Could you repeat every line below exactly, skipping the images?

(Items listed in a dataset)
=== Begin Enclosure ===

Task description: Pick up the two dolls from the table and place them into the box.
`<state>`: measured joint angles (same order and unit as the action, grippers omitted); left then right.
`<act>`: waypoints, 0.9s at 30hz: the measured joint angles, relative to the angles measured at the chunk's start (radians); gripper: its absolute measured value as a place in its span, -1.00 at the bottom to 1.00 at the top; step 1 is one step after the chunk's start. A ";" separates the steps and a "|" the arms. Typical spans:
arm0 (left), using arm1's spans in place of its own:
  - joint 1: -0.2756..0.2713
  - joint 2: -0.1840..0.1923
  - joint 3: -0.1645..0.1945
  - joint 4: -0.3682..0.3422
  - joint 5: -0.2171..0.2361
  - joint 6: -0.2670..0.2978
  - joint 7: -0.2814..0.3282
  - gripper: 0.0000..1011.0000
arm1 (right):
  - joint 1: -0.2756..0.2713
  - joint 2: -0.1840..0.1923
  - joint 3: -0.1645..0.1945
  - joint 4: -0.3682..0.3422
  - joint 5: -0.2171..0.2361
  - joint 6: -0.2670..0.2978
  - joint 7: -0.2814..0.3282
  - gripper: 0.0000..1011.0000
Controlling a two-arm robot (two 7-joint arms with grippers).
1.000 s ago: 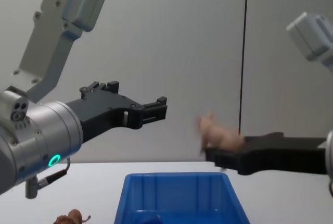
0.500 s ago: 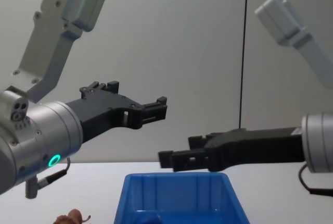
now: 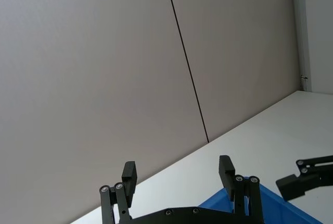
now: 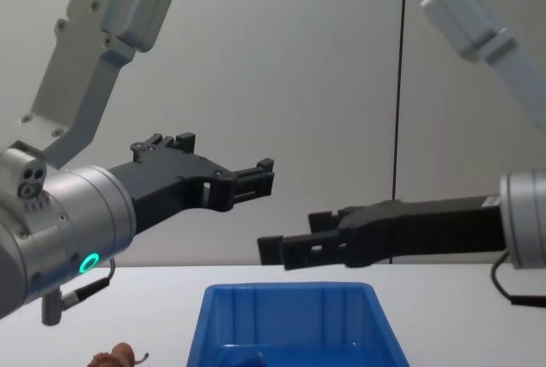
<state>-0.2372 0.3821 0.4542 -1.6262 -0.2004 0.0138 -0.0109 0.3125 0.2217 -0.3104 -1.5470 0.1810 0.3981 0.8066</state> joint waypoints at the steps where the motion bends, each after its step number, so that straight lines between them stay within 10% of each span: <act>1: 0.000 0.000 0.000 0.000 0.000 0.000 0.000 0.98 | -0.001 0.002 0.002 -0.002 0.002 -0.002 -0.003 0.98; 27: 0.001 0.001 -0.001 -0.001 -0.001 0.001 0.000 0.98 | -0.136 0.121 0.087 -0.111 0.093 -0.120 -0.311 0.98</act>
<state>-0.2358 0.3827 0.4537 -1.6270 -0.2018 0.0149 -0.0111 0.1769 0.3423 -0.2237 -1.6583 0.2742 0.2784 0.4959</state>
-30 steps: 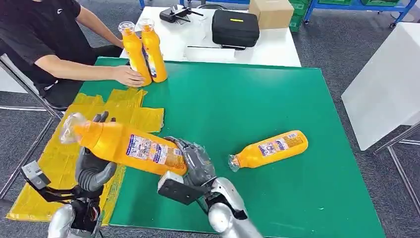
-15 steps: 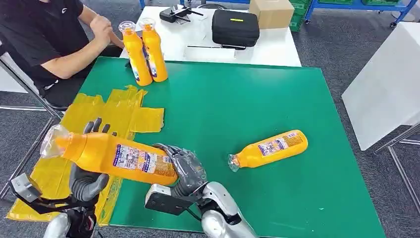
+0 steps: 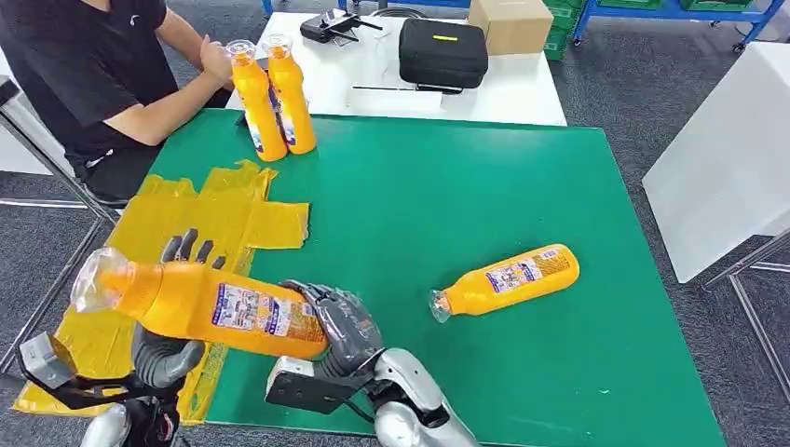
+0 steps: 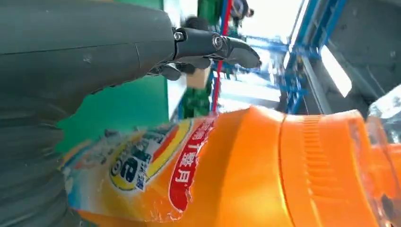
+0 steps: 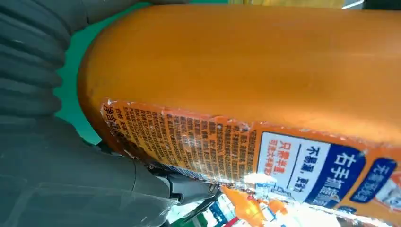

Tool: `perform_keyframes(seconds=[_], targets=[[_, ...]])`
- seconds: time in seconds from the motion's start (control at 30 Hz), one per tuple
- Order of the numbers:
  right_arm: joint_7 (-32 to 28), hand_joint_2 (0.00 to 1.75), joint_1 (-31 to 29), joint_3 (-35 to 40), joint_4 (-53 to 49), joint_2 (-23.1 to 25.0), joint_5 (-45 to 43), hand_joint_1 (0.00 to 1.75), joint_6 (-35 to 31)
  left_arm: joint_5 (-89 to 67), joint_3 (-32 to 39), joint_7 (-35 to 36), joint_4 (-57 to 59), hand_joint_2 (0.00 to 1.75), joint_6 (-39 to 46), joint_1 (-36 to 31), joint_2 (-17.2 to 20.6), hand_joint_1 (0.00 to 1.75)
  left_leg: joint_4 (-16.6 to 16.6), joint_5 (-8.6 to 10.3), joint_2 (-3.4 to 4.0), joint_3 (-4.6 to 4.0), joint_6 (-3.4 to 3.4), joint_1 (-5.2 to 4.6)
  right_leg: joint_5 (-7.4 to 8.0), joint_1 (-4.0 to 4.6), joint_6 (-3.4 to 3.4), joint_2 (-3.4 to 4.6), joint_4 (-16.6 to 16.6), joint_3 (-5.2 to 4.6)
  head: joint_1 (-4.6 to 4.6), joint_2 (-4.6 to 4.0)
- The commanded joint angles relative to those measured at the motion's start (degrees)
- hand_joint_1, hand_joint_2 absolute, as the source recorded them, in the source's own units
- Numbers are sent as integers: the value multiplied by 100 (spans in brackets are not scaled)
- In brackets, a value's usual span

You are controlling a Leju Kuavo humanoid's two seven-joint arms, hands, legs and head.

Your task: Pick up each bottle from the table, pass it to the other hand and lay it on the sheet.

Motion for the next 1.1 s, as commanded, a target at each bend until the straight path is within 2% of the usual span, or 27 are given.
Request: perform_keyframes(seconds=[0.03,0.57,0.6,0.63,0.67,1.1], targets=[[-34,175,-28,411,391,-235,26,175,85,-51,-640,-31,-58,175,-201,-79,259,0,-5,-2,-11,11,-4,6,-3,7,-6,-13,-11,18,0,0],[-11,175,-33,403,472,-210,74,175,67,-338,-868,-110,-16,175,-37,-120,317,0,-5,-3,-10,12,-4,7,-4,7,-7,-11,-11,19,0,0],[-6,175,-27,401,470,-210,81,175,62,-450,-882,-140,-17,175,31,-127,314,14,-5,-5,-12,17,-5,10,-5,10,-9,-14,-13,25,0,0],[-1,175,-21,399,471,-212,86,175,58,-578,-899,-174,-29,175,102,-123,311,152,-5,-4,-10,14,-4,8,-4,9,-8,-12,-12,21,0,0],[0,175,-20,398,473,-210,88,175,59,-604,-911,-182,-30,175,112,-125,306,175,-5,-7,-10,21,-7,12,-6,13,-12,-12,-15,30,0,0],[24,175,84,310,371,-254,149,175,-3,-570,-739,-266,-184,175,149,21,190,175,-6,-6,-6,17,-3,7,-4,8,-7,-8,-14,23,-2,0]])
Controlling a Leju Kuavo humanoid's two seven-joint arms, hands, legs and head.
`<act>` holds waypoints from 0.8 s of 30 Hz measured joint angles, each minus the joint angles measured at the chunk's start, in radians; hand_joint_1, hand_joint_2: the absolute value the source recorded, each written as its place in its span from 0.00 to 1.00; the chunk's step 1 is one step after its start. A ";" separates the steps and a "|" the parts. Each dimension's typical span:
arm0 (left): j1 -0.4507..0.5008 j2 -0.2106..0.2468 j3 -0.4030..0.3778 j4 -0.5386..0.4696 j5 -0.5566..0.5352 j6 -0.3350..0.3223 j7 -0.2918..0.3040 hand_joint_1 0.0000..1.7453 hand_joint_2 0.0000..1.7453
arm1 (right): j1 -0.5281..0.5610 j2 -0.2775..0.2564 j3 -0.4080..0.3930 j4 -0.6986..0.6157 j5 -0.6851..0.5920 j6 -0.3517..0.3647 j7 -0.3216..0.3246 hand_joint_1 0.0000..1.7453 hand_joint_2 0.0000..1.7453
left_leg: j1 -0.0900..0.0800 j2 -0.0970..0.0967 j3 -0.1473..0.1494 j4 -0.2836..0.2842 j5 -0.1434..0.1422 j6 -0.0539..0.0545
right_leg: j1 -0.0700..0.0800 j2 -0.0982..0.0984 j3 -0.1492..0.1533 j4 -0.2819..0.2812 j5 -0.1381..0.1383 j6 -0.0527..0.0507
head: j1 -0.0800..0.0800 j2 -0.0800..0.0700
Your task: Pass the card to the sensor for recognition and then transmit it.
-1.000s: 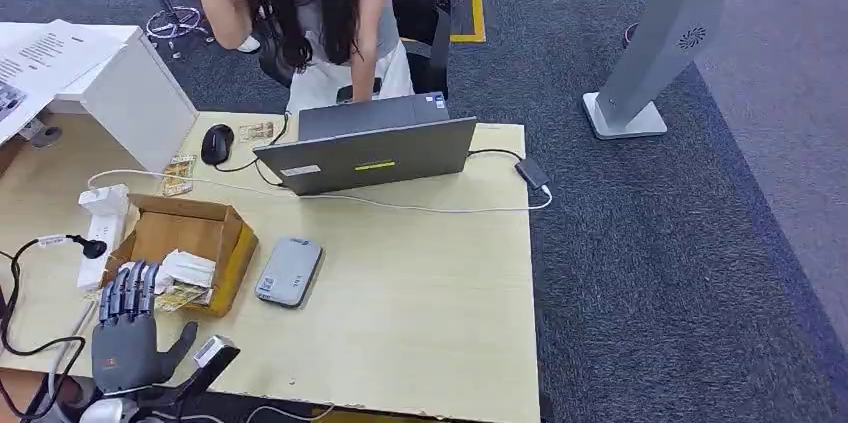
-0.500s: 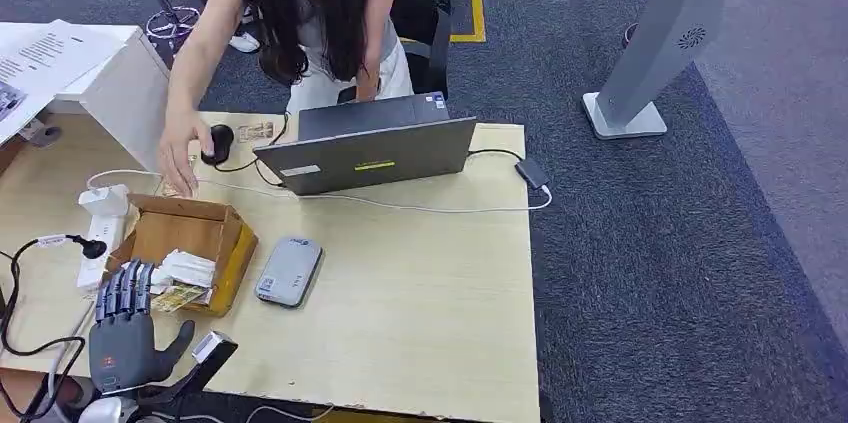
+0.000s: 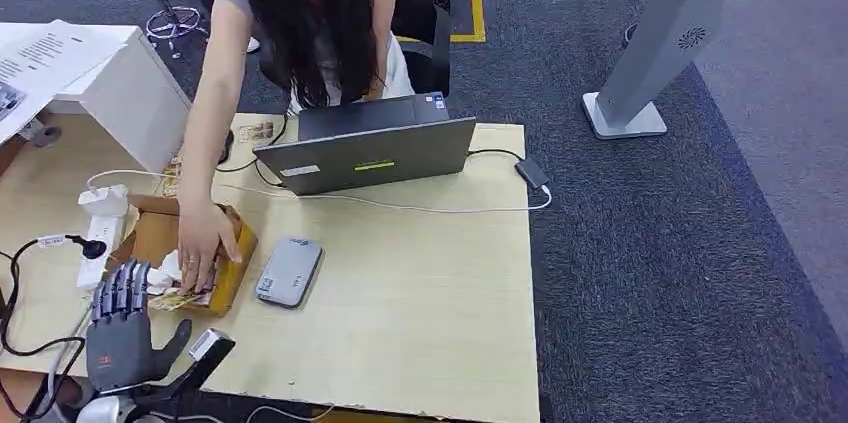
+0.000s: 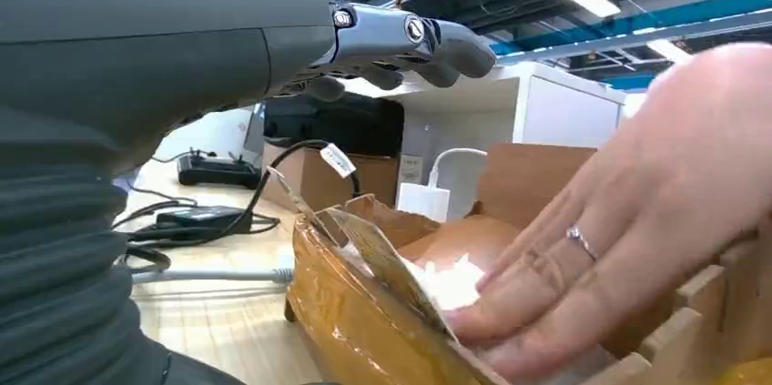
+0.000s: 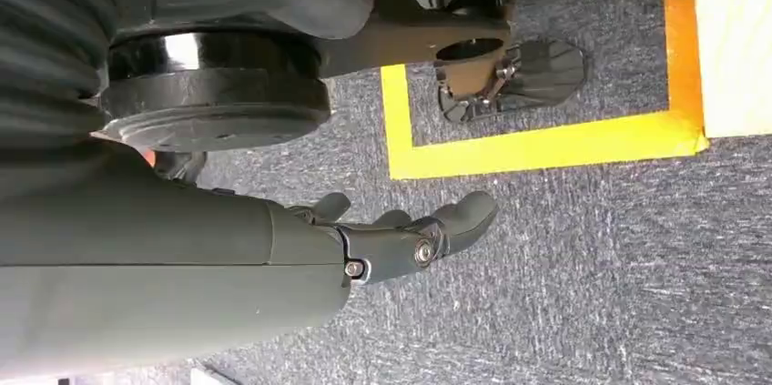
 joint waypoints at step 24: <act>-0.016 0.024 -0.062 0.039 0.001 0.000 0.066 0.00 1.00 | 0.000 0.000 0.003 -0.001 0.008 0.009 0.009 0.00 1.00 | 0.001 0.001 0.000 0.000 0.000 0.000 | 0.001 0.001 0.000 0.000 0.000 0.000 | 0.000 0.000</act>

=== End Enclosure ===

(Answer section)
Task description: Pick up the two dolls from the table and place them into the box.
`<state>`: measured joint angles (same order and unit as the action, grippers omitted); left then right.
`<act>`: waypoints, 0.9s at 30hz: the measured joint angles, relative to the angles measured at the chunk's start (radians); gripper: its absolute measured value as a place in its span, -1.00 at the bottom to 1.00 at the top; step 1 is one step after the chunk's start. A ";" separates the steps and a "|" the arms. Typical spans:
arm0 (left), using arm1's spans in place of its own:
  - joint 1: -0.2756..0.2713
  - joint 2: -0.1840..0.1923
  - joint 3: -0.1645..0.1945
  - joint 4: -0.3682..0.3422
  - joint 5: -0.2171..0.2361
  - joint 6: -0.2670..0.2978
  - joint 7: -0.2814..0.3282
  - gripper: 0.0000..1011.0000
arm1 (right):
  - joint 1: -0.2756..0.2713
  - joint 2: -0.1840..0.1923
  - joint 3: -0.1645..0.1945
  - joint 4: -0.3682..0.3422
  - joint 5: -0.2171..0.2361
  - joint 6: -0.2670..0.2978
  - joint 7: -0.2814..0.3282
  - gripper: 0.0000..1011.0000
Controlling a two-arm robot (two 7-joint arms with grippers).
1.000 s ago: 
0.500 s ago: 
now: 
now: 
<state>-0.2372 0.3821 0.4542 -1.6262 -0.2004 0.0138 -0.0109 0.3125 0.2217 -0.3104 -1.5470 0.1810 0.3981 0.8066</state> joint waypoints at the steps where the motion bends, each after its step number, so that straight lines between them stay within 10% of each span: <act>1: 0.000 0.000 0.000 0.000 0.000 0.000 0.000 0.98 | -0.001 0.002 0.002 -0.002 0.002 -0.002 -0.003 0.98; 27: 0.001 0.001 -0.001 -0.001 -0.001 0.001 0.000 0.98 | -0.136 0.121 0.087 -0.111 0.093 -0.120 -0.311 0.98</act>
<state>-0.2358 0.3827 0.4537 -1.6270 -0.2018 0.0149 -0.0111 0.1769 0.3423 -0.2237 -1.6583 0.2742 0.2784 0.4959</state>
-30 steps: 
-15 steps: 
+0 steps: 
+0 steps: 
+0 steps: 

Tool: `perform_keyframes(seconds=[_], targets=[[_, ...]])`
- seconds: time in seconds from the motion's start (control at 30 Hz), one per tuple
- Order of the numbers:
  right_arm: joint_7 (-32 to 28), hand_joint_2 (0.00 to 1.75), joint_1 (-31 to 29), joint_3 (-35 to 40), joint_4 (-53 to 49), joint_2 (-23.1 to 25.0), joint_5 (-45 to 43), hand_joint_1 (0.00 to 1.75), joint_6 (-35 to 31)
  left_arm: joint_5 (-89 to 67), joint_3 (-32 to 39), joint_7 (-35 to 36), joint_4 (-57 to 59), hand_joint_2 (0.00 to 1.75), joint_6 (-39 to 46), joint_1 (-36 to 31), joint_2 (-17.2 to 20.6), hand_joint_1 (0.00 to 1.75)
  left_leg: joint_4 (-16.6 to 16.6), joint_5 (-8.6 to 10.3), joint_2 (-3.4 to 4.0), joint_3 (-4.6 to 4.0), joint_6 (-3.4 to 3.4), joint_1 (-5.2 to 4.6)
  right_leg: joint_5 (-7.4 to 8.0), joint_1 (-4.0 to 4.6), joint_6 (-3.4 to 3.4), joint_2 (-3.4 to 4.6), joint_4 (-16.6 to 16.6), joint_3 (-5.2 to 4.6)
  head: joint_1 (-4.6 to 4.6), joint_2 (-4.6 to 4.0)
- The commanded joint angles relative to those measured at the motion's start (degrees)
- hand_joint_1, hand_joint_2 absolute, as the source recorded them, in the source's own units
- Numbers are sent as integers: the value multiplied by 100 (spans in brackets are not scaled)
- In brackets, a value's usual span

You are controlling a Leju Kuavo humanoid's two seven-joint arms, hands, legs and head.

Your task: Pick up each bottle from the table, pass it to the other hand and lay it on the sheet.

Motion for the next 1.1 s, as commanded, a target at each bend until the straight path is within 2% of the usual span, or 27 are given.
Request: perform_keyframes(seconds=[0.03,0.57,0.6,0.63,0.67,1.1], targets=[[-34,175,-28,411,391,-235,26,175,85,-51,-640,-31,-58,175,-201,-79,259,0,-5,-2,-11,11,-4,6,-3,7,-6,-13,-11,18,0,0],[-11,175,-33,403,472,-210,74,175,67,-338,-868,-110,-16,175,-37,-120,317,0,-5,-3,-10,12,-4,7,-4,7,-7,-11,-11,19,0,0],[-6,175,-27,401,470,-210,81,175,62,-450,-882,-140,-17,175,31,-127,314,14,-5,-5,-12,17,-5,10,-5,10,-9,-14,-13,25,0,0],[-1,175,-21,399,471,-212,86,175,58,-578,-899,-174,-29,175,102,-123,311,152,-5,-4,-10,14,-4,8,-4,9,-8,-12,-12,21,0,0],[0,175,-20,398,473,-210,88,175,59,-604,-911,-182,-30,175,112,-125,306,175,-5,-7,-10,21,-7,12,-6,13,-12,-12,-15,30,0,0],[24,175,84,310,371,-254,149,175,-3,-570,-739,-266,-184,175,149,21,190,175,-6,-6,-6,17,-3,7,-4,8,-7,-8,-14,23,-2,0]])
Controlling a Leju Kuavo humanoid's two seven-joint arms, hands, legs and head.
`<act>` holds waypoints from 0.8 s of 30 Hz measured joint angles, each minus the joint angles measured at the chunk's start, in radians; hand_joint_1, hand_joint_2: the absolute value the source recorded, each written as its place in its span from 0.00 to 1.00; the chunk's step 1 is one step after its start. A ";" separates the steps and a "|" the parts. Each dimension's typical span:
arm0 (left): j1 -0.4507..0.5008 j2 -0.2106..0.2468 j3 -0.4030..0.3778 j4 -0.5386..0.4696 j5 -0.5566..0.5352 j6 -0.3350..0.3223 j7 -0.2918..0.3040 hand_joint_1 0.0000..1.7453 hand_joint_2 0.0000..1.7453
arm1 (right): j1 -0.5281..0.5610 j2 -0.2775..0.2564 j3 -0.4080..0.3930 j4 -0.6986..0.6157 j5 -0.6851..0.5920 j6 -0.3517..0.3647 j7 -0.3216..0.3246 hand_joint_1 0.0000..1.7453 hand_joint_2 0.0000..1.7453
left_leg: j1 -0.0900..0.0800 j2 -0.0970..0.0967 j3 -0.1473..0.1494 j4 -0.2836..0.2842 j5 -0.1434..0.1422 j6 -0.0539..0.0545
right_leg: j1 -0.0700..0.0800 j2 -0.0982..0.0984 j3 -0.1492..0.1533 j4 -0.2819..0.2812 j5 -0.1381..0.1383 j6 -0.0527..0.0507
head: j1 -0.0800..0.0800 j2 -0.0800..0.0700
Your task: Pass the card to the sensor for recognition and then transmit it.
-1.000s: 
-0.500s: 
+0.000s: 
+0.000s: 
+0.000s: 
 joint waypoints at step 24: <act>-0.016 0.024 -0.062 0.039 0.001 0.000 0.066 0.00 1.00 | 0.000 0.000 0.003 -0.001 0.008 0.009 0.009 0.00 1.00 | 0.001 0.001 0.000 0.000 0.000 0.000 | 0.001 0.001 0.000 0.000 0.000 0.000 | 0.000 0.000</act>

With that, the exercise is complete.